Countries worldwide, including Nigeria and Jamaica, have embraced central bank digital currencies (CBDCs) as a growing trend. The Bahamas made history by launching the first national CBDC, the Sand Dollar, in 2020. China is also set to join the CBDC movement with its own digital currency launch in 2023. This global interest in CBDCs is evident among G20 countries like Japan, India, Russia, and South Korea, which are actively exploring this innovative form of digital currency.
CBDCs, in contrast to existing cryptocurrencies, offer a centralized approach rather than embracing decentralization like Bitcoin. Cryptocurrencies provide transparency, security, financial inclusion, autonomy, and global accessibility, but face challenges such as price volatility, limited regulation, acceptance barriers, technical complexity, and energy consumption. Centralized currencies, like fiat currencies, offer stability, regulatory frameworks, price management, acceptance, and integration with government systems, but come with drawbacks like lack of privacy, dependency on intermediaries, limited accessibility, vulnerability to political influence, and the risk of central points of failure. Evaluating these pros and cons is essential within the context of specific currencies and their operational environments.

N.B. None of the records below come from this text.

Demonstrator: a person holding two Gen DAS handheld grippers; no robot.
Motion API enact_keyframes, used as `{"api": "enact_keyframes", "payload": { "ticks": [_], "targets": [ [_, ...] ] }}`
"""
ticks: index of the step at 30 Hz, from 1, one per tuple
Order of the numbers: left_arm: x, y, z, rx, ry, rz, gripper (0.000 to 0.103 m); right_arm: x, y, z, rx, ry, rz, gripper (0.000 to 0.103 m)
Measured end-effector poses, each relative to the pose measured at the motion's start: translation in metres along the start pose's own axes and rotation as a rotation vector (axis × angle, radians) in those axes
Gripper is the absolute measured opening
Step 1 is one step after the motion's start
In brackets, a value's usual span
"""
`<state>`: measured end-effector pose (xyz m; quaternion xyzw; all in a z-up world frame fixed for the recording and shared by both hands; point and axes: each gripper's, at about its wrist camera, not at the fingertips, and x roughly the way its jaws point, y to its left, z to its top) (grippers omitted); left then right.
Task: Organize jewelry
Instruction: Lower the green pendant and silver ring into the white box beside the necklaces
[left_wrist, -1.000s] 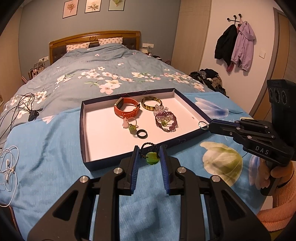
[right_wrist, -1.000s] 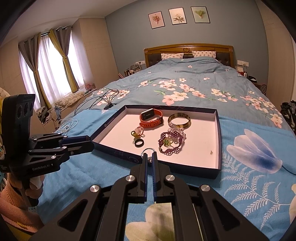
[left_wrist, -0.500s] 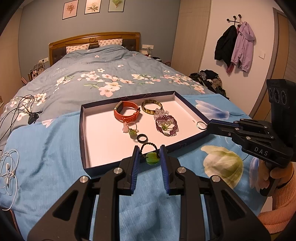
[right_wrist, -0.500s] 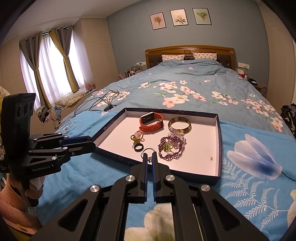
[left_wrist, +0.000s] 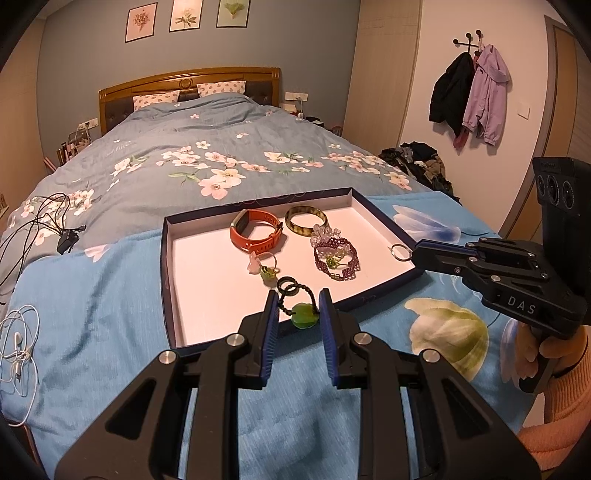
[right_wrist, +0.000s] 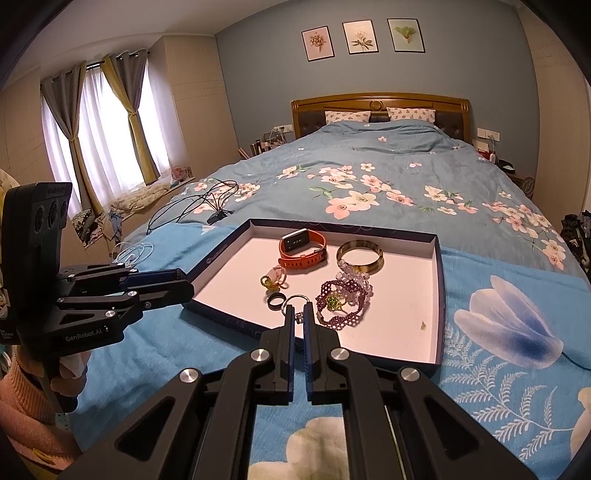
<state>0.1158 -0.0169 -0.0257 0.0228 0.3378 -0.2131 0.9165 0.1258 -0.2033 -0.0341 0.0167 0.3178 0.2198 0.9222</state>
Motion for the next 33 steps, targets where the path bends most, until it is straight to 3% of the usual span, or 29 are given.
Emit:
{"api": "enact_keyframes", "payload": {
  "ticks": [33],
  "targets": [
    [0.012, 0.001, 0.014, 0.007, -0.006, 0.01, 0.022, 0.013, -0.009, 0.017, 0.003, -0.007, 0.002, 0.003]
  ]
}}
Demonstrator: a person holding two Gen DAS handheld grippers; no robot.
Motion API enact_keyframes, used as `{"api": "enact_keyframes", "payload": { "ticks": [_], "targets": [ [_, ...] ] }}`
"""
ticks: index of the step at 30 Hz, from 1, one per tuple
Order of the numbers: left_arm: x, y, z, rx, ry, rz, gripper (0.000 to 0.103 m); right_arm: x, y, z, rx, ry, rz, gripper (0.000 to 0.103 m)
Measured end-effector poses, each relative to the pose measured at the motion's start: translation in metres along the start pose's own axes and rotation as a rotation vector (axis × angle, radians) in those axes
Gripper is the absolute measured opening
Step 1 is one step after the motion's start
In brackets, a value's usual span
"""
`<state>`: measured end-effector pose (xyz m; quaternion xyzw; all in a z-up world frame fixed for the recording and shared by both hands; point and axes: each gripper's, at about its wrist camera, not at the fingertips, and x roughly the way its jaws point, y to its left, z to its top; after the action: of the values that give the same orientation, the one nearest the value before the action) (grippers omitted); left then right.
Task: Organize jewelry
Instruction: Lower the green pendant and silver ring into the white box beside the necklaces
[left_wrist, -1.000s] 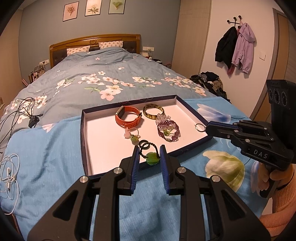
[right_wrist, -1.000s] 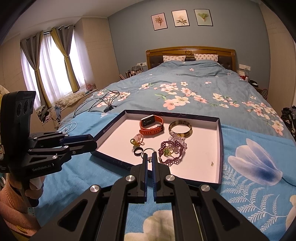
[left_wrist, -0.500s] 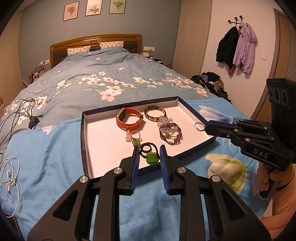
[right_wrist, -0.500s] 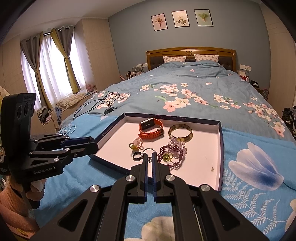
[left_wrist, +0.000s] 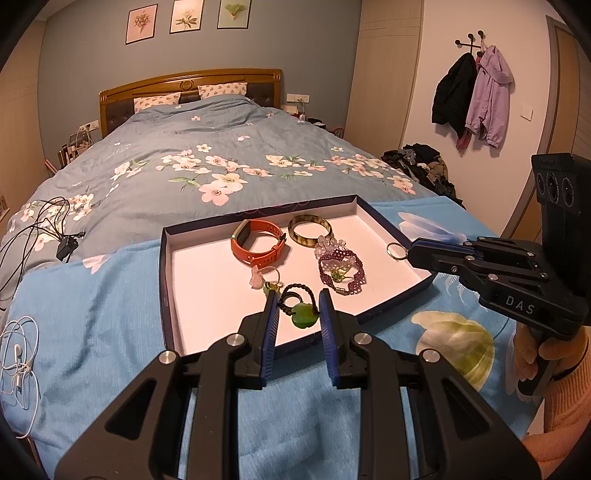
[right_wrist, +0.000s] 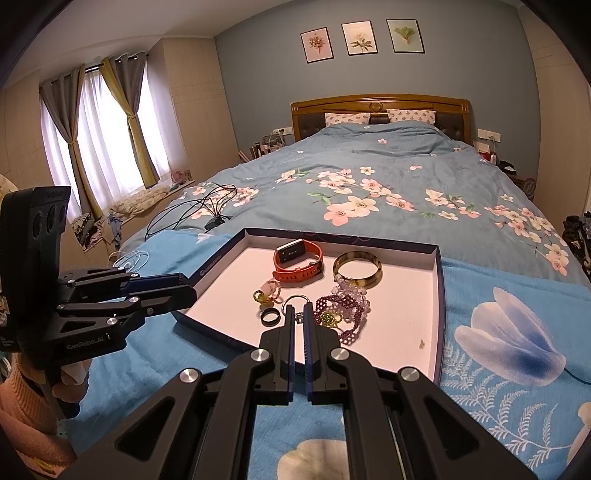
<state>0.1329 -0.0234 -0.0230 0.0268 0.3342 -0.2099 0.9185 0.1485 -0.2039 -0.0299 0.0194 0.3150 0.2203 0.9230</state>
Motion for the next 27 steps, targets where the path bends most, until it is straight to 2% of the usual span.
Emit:
{"api": "enact_keyframes", "payload": {
  "ticks": [27],
  "targets": [
    [0.021, 0.003, 0.011, -0.006, -0.003, 0.023, 0.022, 0.018, -0.011, 0.001, 0.016, 0.023, -0.008, 0.003]
  ]
}}
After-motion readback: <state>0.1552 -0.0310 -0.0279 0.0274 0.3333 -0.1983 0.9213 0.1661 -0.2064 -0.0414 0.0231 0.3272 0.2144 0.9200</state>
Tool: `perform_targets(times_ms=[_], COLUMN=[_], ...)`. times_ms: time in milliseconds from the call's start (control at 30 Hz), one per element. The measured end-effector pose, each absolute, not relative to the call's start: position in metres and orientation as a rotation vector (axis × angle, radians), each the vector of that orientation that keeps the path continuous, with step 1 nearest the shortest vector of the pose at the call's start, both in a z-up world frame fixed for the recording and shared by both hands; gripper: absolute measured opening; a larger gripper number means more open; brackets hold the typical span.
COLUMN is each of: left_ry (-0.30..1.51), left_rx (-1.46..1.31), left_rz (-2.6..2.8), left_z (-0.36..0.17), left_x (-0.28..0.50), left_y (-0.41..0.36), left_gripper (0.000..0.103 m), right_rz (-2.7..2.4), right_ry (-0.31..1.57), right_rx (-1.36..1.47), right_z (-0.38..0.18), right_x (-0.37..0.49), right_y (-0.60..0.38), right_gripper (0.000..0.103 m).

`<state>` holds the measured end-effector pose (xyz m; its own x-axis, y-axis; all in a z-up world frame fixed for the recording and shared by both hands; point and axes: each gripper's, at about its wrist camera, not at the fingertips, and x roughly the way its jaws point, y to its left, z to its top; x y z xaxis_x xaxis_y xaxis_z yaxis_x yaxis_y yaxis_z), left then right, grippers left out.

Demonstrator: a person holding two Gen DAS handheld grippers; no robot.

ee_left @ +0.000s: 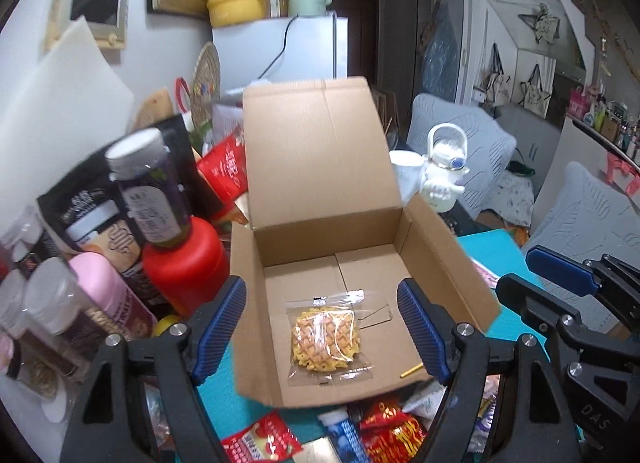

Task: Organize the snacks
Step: 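Withdraw both tools from the box back toward the snacks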

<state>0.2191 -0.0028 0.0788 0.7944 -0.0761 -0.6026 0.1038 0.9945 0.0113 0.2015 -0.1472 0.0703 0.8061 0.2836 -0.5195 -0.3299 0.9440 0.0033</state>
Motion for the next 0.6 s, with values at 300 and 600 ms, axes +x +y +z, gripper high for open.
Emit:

Once Fed has weighed their options on the architecture and tech to use for CBDC, a key decision they’d have to make during their CBDC development process is on how they intend to release it for public use. Unlike existing fiat currencies can be categorized into retail CBDCs and wholesale CBDCs. Retail CBDCs target the general public, promoting financial inclusion and facilitating peer-to-peer payments. Users can store retail CBDCs in digital wallets, ensuring privacy, security, and convenience for digital transactions. Wholesale CBDCs, on the other hand, serve financial institutions as settlement assets for interbank transactions. They enhance financial market infrastructure, improve interbank settlement processes, and aid in liquidity management and regulatory compliance. Retail and wholesale CBDCs differ in intended users and functionalities, although there may be variations and overlaps depending on each central bank’s implementation approach.
Depending on how the use case of a Fed CBDC would go it introduces potential for significant shifts in deposit behavior and liquidity dynamics within the banking system. Especially given the current banking climate where Silicon Valley Bank and Signature Bank failed due to failing to match the liquidity requirements of their short-term obligations. The current banking system’s liquidity management styles would have to evolve as individuals and businesses may opt to hold their funds directly with the central bank, leading to a potential decrease in deposits held by traditional banks. This shift could impact the liquidity base of banks and disrupt their traditional role as intermediaries for deposit-taking. Additionally, the introduction of CBDCs may disrupt the interbank lending landscape, as banks could rely more directly on the central bank for liquidity, altering established dynamics and requiring further adjustments to liquidity management strategies. Now there are other ways this could impact the banking system such as the demand for physical fiat currencies and the like but the volatile environment in which banks exist today makes the liquidity question more urgent, and if the implementation of CBDCs would give Fed the technological and regulation tool upgrades it so direly needs.